Но поговорили!
– Костя, мы пока с тобой прервемся, – Либерман не спеша поднялся, положил мне руку на плечо. – Завтра с тобой беседовать будет Илья Николаевич. Это один из наших лучших специалистов. Все, о чем он спросит, ты расскажи ему подробно…
– Как? Вы уже уходите? – Бережков внезапно рванулся вперед, вытянув в нашу сторону руки в «браслетах». – Вы же медики, настоящие врачи, я это чувствую, чувствую! Вы должны меня выпустить отсюда. Вы меня бросаете? У меня больные, которые не могут ждать. Некоторые из них могут умереть в любой момент. Пусть меня вернут как можно скорее в клинику. В психушке мне не место!
– Хорошо, хорошо, – закивал я, следя за тем, чтобы быть вне его досягаемости. – Я поговорю обязательно. Константин, ты напрасно так расстраиваешься…
– Вы не можете… – он распластался перед нами на столе, потом скатился с него на пол. – Я здесь сгину, погибну. Здесь я никому не нужен, здесь…
В этот момент в кабинет вбежали охранники и скрутили Бережкова. Все это время он ревел, рычал, брызгал слюной. Был момент, когда его буквально волокли под мышки.
Цепляясь за все, что можно, он сопротивлялся до последнего.
– Пару кубиков седуксена внутримышечно, – сказал я подбежавшей медсестре. – Остальное распишу чуть позже.
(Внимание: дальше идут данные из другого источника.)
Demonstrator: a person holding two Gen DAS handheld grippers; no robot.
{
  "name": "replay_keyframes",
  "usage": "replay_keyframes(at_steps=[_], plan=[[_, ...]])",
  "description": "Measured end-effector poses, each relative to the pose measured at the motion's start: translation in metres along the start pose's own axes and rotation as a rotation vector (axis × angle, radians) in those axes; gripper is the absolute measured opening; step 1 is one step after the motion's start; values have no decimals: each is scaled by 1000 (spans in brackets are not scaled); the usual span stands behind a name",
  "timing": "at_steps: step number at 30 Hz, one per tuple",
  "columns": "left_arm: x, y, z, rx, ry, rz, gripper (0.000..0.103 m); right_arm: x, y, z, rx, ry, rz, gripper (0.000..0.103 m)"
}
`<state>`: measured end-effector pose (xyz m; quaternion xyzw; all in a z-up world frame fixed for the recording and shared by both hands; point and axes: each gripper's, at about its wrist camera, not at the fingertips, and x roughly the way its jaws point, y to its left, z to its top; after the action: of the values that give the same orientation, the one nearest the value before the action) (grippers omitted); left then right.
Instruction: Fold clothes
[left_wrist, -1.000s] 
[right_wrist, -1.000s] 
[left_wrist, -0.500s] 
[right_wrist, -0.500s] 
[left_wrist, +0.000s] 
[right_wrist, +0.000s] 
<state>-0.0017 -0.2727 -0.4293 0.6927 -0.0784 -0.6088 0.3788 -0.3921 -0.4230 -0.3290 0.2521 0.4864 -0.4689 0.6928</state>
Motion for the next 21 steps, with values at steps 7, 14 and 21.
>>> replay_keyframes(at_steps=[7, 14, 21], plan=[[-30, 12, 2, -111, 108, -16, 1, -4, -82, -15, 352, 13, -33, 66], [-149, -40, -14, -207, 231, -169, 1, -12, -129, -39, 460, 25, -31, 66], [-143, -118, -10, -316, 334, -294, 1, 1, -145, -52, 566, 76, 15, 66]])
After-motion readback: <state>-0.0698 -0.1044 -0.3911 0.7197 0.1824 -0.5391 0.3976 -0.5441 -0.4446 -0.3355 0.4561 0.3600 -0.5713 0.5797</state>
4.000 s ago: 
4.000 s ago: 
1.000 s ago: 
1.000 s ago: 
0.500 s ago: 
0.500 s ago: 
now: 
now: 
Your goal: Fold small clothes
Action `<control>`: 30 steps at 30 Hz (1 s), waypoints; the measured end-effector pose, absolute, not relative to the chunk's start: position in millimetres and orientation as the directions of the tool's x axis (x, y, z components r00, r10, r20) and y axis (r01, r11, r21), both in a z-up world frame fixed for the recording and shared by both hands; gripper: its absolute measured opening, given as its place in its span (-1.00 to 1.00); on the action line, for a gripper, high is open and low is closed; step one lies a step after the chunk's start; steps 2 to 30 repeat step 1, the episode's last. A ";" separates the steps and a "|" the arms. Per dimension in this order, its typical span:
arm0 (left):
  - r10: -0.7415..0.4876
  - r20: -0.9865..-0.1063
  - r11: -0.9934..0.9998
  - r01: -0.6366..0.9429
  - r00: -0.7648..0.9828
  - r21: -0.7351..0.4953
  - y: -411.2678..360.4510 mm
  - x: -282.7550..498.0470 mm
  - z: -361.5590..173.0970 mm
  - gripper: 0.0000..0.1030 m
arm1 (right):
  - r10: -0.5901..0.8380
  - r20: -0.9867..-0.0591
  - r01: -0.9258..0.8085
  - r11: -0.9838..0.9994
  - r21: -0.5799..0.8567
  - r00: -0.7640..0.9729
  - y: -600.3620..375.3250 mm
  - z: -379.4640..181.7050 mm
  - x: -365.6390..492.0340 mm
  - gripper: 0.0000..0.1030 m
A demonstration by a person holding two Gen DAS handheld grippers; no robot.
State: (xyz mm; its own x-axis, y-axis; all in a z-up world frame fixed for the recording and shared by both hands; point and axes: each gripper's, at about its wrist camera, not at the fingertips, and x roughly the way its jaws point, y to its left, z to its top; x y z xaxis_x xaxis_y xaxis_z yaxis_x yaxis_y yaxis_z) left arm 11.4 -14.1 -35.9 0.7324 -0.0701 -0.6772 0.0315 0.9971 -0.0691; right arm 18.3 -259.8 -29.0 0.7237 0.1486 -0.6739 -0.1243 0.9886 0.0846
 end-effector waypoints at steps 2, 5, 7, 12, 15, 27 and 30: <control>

– Приехал майор Одинцов, – проинформировал нас с Ираклием шеф, едва в коридоре стихли крики Бережкова. – Илья Николаевич, возьми его на себя, пожалуйста. Мне пора на кафедру. Значит, объясни, что необходима стационарная экспертиза в течение месяца, заключение мы подготовим сегодня же, подпишемся. Да, кстати, познакомься, это Ираклий Шотаевич Цомая, пишет кандидатскую по психопатиям, собирает материал.
Мы с доктором обменялись рукопожатием, и вскоре я остался в кабинете один. Правда, ненадолго. Примерно через минуту в проеме дверей нарисовался тот самый майор, что вчера задержал Бережкова в одном из подвалов городской окраины.
– Вы что, с ним один беседовали? – поинтересовался Одинцов после того, как представился. – Я думал, комиссия…
Мне пришлось объяснять, почему коллеги покинули меня.
– И каково ваше мнение, доктор? – задал он, наконец, сакраментальный вопрос.
– Случай сложный, – уклончиво начал я. – Скажу лишь, что это наш пациент. Мы берем его. Понаблюдаем, дальше видно будет.
– Понимаете, дело… – майор долго подбирал подходящее слово, – резонансное, советую посмотреть двухчасовые новости, и все поймете. Готовьтесь к атакам журналистов. К тому же мальчишки в подвале не было. Этого… Гайсина Рената. Вы понимаете, о ком я?
– Да, обращение его родителей по телевидению я видел.
– Спрашивается, где мальчишка? Он исчез как раз в то же самое время, что и остальные женщины. Таких совпадений не бывает, я пока не нахожу ответа на этот вопрос. И, наконец, главное – этот Бережков нормален? Как к нему относиться?
Поймав меня в фокус, майор не собирался выпускать из прицела до тех пор, пока я не вынесу свой вердикт. Окончательный, не подлежащий обжалованию.
– Могу ответить только после стационарной экспертизы. Через месяц примерно. Заключение будет готово позже. Больше пока ничего не скажу. С выводами повременю, но, по-моему, на матерого маньяка он не тянет. У этого Макара Афанасьевича, его «руководителя», гораздо больше шансов им оказаться, чем у… нашего горе-лекаря.
В этот момент у меня в мозгу вспыхнуло: а почему бы нашего злодея не назвать Лекарем? Кажется, во всех детективных романах у маньяков были клички, как-то их характеризующие. Пусть наш будет Лекарем. Долгим будет наш «роман» или коротким – посмотрим, а кличка у маньяка уже есть. И неплохая, по-моему!